Athens // Greek prime minister Alexis Tsipras on Friday urged voters to ignore European scaremongering and vote “No” in Sunday’s referendum as polls showed support swinging behind the “Yes” campaign.
Rival rallies ahead of were held in central Athens on Friday evening, with a pro-government demonstration urging a “No” vote gathering 15,000 people and a nearby “Yes” crowd attracting 12,000, according to police.
Many Greeks, who are struggling under capital controls that have limited daily ATM withdrawals to just €60 (Dh245), fear EU leaders’ warnings that a “No” vote could mean Greece’s exit from the euro – a Grexit.
The sense of building crisis was heightened further by a eurozone emergency fund officially declaring Greece to be in default.
The European Financial Stability Facility, which provides funds to eurozone countries in difficulty, said however it would not demand immediate repayment of its Greek loans worth €145 billion.
Mr Tsipras insisted that his decision to stop debt negotiations last week and call the referendum “does not mean a break with Europe”.
He called on creditors to restructure Greek’s unsustainable €323bn debt mountain by forgiving 30 per cent of the debt owed to them and allowing a 20-year grace period for repaying the rest.
A last-minute challenge to the legality of the ballot was overruled by Greece’s top administrative court, the Council of State, on Friday.
The two petitioners, one of them a former judge on the council, argued that the referendum violated the constitution by asking citizens to decide a “public finances” question.
Confusion, however, is widespread over the very technical question posed in the referendum, compounding concerns over what the post-vote consequences might be.
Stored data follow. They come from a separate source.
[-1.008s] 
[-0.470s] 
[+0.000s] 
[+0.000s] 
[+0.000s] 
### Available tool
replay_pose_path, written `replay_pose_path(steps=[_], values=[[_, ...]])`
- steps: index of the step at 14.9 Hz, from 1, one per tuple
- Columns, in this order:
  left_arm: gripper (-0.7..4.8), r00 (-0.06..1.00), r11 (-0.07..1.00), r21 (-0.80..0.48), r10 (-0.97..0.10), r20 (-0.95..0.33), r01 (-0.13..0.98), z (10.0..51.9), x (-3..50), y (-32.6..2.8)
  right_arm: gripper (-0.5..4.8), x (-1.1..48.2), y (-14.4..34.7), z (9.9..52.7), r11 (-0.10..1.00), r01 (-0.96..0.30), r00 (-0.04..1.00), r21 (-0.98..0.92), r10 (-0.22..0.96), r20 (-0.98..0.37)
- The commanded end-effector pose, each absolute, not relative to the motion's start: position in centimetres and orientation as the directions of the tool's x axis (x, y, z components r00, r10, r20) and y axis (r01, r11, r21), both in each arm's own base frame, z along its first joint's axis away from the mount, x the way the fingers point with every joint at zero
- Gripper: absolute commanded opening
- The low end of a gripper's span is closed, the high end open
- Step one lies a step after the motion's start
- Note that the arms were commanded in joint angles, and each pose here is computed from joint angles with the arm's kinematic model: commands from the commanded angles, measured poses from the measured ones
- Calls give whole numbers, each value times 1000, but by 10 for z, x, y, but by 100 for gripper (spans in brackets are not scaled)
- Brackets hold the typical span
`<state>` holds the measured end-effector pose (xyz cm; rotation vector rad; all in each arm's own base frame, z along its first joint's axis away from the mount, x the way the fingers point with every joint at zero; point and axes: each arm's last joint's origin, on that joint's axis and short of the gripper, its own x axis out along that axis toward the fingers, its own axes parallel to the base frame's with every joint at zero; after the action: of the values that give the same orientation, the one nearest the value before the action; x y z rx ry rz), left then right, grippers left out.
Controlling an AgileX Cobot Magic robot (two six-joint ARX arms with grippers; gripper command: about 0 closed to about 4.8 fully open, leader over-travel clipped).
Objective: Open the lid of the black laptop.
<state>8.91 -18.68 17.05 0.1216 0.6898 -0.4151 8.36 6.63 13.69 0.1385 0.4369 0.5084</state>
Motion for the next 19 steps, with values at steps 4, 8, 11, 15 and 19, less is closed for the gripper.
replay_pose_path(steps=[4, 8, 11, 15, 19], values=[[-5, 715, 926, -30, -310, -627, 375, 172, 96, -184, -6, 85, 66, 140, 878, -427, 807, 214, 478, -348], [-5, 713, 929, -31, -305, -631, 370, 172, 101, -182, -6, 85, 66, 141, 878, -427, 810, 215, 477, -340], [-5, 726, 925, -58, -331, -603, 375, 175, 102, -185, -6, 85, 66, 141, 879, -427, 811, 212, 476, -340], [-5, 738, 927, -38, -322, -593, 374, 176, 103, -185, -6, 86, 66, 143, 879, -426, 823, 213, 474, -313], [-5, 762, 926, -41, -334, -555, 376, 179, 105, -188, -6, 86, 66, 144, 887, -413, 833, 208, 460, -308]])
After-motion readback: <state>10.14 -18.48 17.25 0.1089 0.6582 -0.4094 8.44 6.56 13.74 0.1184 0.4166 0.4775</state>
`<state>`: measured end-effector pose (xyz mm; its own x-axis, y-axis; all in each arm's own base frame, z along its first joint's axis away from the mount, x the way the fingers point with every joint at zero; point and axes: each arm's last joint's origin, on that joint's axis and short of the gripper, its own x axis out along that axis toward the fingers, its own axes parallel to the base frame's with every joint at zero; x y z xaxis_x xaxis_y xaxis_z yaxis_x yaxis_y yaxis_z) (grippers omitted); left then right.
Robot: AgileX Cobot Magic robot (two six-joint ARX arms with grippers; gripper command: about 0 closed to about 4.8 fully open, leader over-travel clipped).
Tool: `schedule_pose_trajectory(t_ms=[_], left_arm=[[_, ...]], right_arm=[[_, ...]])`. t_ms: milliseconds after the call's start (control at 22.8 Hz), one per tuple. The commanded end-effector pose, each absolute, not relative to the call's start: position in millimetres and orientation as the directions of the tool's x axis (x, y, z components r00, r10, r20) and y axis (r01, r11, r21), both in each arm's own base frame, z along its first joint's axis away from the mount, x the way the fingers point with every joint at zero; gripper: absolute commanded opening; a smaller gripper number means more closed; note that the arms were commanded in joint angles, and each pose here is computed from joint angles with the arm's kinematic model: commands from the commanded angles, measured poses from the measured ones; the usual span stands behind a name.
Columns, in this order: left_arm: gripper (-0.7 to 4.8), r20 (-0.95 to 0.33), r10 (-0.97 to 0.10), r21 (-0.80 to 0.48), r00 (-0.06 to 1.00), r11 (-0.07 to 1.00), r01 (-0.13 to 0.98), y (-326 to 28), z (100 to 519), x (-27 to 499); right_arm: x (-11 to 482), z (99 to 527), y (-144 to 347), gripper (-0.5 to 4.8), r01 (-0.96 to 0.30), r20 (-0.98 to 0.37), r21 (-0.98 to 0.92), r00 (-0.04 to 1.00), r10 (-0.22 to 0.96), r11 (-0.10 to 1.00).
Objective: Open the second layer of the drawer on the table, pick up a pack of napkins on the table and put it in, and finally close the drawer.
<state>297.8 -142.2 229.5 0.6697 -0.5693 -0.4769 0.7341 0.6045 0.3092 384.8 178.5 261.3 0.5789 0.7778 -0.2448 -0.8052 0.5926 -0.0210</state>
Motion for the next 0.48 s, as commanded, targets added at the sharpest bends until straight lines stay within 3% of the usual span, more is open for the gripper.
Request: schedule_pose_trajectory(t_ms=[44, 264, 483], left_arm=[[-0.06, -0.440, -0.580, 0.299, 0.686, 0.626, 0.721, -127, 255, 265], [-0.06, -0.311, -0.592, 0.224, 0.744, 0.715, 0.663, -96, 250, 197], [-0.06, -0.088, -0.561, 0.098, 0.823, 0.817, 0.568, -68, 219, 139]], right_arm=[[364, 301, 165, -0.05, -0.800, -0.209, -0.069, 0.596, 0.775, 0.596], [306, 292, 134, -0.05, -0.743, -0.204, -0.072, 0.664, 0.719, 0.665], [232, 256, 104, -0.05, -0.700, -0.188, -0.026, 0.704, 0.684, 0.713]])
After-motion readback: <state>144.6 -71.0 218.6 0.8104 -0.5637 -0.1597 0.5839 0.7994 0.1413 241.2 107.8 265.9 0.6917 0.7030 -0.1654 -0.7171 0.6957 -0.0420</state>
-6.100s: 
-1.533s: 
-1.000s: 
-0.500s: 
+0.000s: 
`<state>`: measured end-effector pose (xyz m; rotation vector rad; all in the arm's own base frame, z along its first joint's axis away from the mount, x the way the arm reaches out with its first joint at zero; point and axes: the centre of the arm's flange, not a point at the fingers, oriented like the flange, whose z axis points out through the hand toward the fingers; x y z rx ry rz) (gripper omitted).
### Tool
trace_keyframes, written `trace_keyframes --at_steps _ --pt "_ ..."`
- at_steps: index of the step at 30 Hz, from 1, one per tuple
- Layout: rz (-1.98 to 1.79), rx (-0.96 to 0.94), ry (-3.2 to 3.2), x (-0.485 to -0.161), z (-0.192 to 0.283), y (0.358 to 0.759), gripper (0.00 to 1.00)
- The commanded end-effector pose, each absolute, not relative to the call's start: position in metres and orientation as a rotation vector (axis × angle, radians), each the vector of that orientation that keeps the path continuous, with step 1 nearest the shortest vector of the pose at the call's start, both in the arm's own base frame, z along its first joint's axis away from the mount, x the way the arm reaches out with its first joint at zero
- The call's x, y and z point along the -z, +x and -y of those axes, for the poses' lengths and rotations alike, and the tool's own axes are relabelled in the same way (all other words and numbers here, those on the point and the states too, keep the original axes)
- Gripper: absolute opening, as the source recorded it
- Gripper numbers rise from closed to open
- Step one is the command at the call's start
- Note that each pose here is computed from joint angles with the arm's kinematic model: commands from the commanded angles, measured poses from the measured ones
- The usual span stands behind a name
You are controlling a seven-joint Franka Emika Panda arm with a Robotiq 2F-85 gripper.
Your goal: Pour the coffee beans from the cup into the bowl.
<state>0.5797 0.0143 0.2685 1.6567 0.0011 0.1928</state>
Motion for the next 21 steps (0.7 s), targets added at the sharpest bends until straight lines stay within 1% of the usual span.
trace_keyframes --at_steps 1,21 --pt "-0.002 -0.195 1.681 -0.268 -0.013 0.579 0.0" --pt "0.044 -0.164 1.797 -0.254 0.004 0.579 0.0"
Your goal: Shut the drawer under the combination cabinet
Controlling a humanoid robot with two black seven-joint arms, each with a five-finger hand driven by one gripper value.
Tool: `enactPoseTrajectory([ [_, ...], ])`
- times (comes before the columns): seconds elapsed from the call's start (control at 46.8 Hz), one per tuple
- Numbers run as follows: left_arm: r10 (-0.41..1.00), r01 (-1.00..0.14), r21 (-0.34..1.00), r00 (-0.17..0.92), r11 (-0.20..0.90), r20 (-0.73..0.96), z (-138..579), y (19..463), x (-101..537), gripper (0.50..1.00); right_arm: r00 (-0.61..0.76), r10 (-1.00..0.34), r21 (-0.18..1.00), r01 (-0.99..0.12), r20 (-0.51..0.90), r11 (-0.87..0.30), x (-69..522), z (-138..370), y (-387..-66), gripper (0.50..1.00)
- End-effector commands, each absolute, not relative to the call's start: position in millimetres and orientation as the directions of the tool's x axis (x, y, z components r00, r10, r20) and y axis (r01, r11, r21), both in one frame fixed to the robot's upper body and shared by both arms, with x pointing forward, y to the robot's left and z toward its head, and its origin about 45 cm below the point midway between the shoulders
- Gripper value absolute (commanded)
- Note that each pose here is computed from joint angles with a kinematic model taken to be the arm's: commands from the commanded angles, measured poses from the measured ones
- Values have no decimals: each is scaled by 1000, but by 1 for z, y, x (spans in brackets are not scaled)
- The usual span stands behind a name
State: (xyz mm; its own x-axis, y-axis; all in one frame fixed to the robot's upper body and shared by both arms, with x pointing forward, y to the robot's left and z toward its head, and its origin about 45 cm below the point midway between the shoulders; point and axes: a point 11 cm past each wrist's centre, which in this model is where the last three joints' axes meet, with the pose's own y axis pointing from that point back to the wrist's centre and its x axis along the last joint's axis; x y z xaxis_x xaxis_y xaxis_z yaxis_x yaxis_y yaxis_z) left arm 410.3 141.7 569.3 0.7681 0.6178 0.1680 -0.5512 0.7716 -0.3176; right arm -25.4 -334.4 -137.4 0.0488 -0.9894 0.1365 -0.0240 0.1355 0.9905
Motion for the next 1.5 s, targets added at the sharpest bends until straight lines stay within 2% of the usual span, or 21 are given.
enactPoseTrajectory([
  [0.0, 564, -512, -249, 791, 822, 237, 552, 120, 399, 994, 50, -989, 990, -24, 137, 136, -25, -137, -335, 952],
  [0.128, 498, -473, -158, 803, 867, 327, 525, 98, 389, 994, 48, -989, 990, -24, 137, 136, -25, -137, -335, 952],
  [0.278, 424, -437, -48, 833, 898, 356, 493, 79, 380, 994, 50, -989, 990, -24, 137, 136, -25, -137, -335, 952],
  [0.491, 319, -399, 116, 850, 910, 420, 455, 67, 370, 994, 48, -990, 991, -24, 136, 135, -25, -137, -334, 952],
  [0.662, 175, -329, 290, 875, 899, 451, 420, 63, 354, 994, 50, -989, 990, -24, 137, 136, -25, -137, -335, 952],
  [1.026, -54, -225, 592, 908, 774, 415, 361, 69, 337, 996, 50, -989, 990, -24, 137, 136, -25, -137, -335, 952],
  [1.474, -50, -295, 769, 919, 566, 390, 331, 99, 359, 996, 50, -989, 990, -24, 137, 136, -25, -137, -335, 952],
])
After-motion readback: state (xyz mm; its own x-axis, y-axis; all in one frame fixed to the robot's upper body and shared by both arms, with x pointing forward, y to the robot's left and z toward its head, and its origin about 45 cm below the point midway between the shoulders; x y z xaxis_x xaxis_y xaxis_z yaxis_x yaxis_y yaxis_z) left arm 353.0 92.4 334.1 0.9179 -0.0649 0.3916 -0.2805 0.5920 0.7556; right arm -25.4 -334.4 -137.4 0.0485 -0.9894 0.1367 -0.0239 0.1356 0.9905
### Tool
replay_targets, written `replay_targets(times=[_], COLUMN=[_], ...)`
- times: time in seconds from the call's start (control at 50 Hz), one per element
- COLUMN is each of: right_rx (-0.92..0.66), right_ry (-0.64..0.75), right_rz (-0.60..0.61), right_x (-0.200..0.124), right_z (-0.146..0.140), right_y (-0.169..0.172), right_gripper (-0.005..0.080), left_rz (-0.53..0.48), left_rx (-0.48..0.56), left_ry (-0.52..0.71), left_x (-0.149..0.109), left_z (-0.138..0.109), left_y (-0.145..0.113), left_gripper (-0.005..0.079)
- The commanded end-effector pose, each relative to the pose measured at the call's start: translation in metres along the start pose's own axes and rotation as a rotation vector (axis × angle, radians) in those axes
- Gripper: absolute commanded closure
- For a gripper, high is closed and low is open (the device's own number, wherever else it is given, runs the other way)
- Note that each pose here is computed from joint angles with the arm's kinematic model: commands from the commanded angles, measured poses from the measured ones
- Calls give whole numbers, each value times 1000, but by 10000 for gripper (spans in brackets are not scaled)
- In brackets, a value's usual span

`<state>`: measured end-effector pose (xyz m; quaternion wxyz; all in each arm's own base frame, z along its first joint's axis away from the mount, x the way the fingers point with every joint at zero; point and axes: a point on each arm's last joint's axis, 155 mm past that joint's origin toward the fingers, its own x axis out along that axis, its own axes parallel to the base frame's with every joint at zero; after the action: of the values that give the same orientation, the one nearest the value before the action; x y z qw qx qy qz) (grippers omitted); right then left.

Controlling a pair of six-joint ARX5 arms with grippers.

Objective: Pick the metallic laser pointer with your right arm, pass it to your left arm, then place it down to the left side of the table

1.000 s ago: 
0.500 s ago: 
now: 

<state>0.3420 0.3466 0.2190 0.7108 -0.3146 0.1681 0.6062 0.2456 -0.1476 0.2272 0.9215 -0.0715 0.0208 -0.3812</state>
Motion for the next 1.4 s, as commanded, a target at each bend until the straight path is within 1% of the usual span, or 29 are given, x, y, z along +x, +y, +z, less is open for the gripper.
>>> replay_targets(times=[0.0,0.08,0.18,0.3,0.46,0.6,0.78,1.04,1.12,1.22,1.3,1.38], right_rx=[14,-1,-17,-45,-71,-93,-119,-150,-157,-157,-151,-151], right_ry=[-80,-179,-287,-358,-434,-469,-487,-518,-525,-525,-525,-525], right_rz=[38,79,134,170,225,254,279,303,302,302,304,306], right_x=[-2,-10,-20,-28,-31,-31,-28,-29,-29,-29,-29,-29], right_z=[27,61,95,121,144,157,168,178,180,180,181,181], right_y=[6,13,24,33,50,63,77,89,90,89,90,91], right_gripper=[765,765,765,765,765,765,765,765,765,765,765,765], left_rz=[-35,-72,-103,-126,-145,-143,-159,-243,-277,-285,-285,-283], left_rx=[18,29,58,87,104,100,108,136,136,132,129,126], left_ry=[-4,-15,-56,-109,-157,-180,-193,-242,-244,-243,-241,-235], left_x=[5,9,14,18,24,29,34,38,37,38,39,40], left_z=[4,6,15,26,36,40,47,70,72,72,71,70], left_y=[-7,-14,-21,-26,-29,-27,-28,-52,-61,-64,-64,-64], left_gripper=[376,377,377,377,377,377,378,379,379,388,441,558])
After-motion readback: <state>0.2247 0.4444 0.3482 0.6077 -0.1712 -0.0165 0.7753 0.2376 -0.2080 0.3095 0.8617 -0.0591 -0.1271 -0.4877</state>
The two latest polls published Friday showed voter intentions were effectively tied.
An Alco institute poll found 44.8 per cent of Greeks intend to vote “Yes” and 43.4 per cent are for “No”. A Bloomberg survey for Greece’s Macedonia University was equally split, showing 43 per cent to vote “No” and 42.5 per cent “Yes”.
European Commission chief Jean-Claude Juncker warned that Greece’s negotiating position, far from being strengthened, would be “dramatically weakened” in the event of a “No”.
Even if the “Yes” vote wins, there would still be “difficult” negotiations ahead, he added.
Greek voters are confronted with a referendum question that has stumped many.
The question reads: “Should the deal draft that was put forward by the European Commission, the European Central Bank and the International Monetary Fund in the Eurogroup of June 25, 2015, and consists of two parts, that together form a unified proposal, be accepted? The first document is titled ‘Reforms for the Completion of the Current Programme and Beyond’ and the second ‘Preliminary Debt Sustainability Analysis’.”
Eurozone officials insist that the “deal” referred to expired on Tuesday – the same day Greece failed to make a €1.5bn payment to the IMF, becoming the first developed country ever to do so.
On July 20, Greece looks likely to be unable to repay another €3.5b owed to the European Central Bank (ECB).
Some voters who initially backed the government have swapped sides.
“I was going to vote ‘No’ because I think the Greek people are being treated with contempt. But Tsipras has made the situation so much worse, it’s his fault the banks are closed,” said an Athens shop assistant Suzanna Alizoti.
Greek pensioners without bank cards have been limited to one €120 over-the-counter withdrawal, prompting despair among many.
In Greece’s second-biggest city of Thessaloniki, one retired man unable to withdraw his €120 crumpled to the ground, scattering his papers. A bank manager quickly resolved the problem.
Greek finance minister Yanis Varoufakis has said he would step down if a “Yes” vote carried the day, and the rest of the government “may very well” do the same.
But Mr Tsipras has been ambiguous, saying only he would respect the referendum’s result and take the necessary steps “set out in the constitution”.